» **Assignment**
Extract the data exactly, missing nothing.

» **Collected material**
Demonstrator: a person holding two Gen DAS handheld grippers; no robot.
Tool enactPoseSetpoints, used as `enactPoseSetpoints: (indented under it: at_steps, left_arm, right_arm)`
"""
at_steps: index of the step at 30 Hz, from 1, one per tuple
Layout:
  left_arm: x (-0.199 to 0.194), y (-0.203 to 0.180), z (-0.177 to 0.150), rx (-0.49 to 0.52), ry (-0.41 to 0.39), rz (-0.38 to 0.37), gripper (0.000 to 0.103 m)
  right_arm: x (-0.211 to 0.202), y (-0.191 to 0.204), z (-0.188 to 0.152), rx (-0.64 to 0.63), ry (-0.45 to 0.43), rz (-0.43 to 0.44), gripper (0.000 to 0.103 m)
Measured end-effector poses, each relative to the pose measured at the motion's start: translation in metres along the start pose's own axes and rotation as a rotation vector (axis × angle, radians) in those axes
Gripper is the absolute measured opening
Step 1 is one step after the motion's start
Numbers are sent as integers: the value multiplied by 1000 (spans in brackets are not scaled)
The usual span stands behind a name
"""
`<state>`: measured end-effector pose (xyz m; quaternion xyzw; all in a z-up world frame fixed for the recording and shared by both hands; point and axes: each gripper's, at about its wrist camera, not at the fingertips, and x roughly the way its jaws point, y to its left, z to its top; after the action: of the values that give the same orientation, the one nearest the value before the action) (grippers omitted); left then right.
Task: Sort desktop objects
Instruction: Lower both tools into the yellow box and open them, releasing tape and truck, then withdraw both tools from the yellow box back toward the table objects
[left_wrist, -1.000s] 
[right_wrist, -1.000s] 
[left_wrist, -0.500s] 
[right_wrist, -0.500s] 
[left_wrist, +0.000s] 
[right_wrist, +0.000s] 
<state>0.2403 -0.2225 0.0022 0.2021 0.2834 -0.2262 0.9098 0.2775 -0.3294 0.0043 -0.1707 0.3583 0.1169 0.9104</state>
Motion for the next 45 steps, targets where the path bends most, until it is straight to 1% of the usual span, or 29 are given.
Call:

» **Result of the task**
Demonstrator: a person holding two Gen DAS handheld grippers; no robot.
Tool enactPoseSetpoints, used as `enactPoseSetpoints: (indented under it: at_steps, left_arm, right_arm)`
"""
at_steps: index of the step at 30 Hz, from 1, one per tuple
Layout:
  left_arm: x (-0.199 to 0.194), y (-0.203 to 0.180), z (-0.177 to 0.150), rx (-0.49 to 0.52), ry (-0.41 to 0.39), rz (-0.38 to 0.37), gripper (0.000 to 0.103 m)
  right_arm: x (-0.211 to 0.202), y (-0.191 to 0.204), z (-0.188 to 0.152), rx (-0.64 to 0.63), ry (-0.45 to 0.43), rz (-0.43 to 0.44), gripper (0.000 to 0.103 m)
Measured end-effector poses, each relative to the pose measured at the motion's start: translation in metres along the start pose's own axes and rotation as a rotation vector (axis × angle, radians) in those axes
Gripper is the absolute measured opening
Step 1 is one step after the motion's start
Numbers are sent as integers: the value multiplied by 1000 (spans in brackets are not scaled)
The usual span stands behind a name
"""
`<state>`: measured end-effector pose (xyz m; quaternion xyzw; all in a z-up world frame fixed for the recording and shared by both hands; point and axes: each gripper's, at about its wrist camera, not at the fingertips, and x roughly the way its jaws point, y to its left, z to its top; after the action: of the values that give the same orientation, the one nearest the value before the action) (grippers omitted); left then right.
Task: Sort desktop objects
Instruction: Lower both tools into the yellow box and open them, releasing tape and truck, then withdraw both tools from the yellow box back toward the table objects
[left_wrist, -1.000s] 
[right_wrist, -1.000s] 
[left_wrist, -0.500s] 
[right_wrist, -0.500s] 
[left_wrist, +0.000s] 
[right_wrist, +0.000s] 
<state>0.2403 -0.2225 0.0022 0.2021 0.2834 -0.2262 0.9098 0.2775 -0.3294 0.0043 -0.1707 0.3583 0.1169 0.9104</state>
Motion for the next 45 steps, targets where the path bends most, until it is straight to 1% of the usual span, or 29 are given.
Call:

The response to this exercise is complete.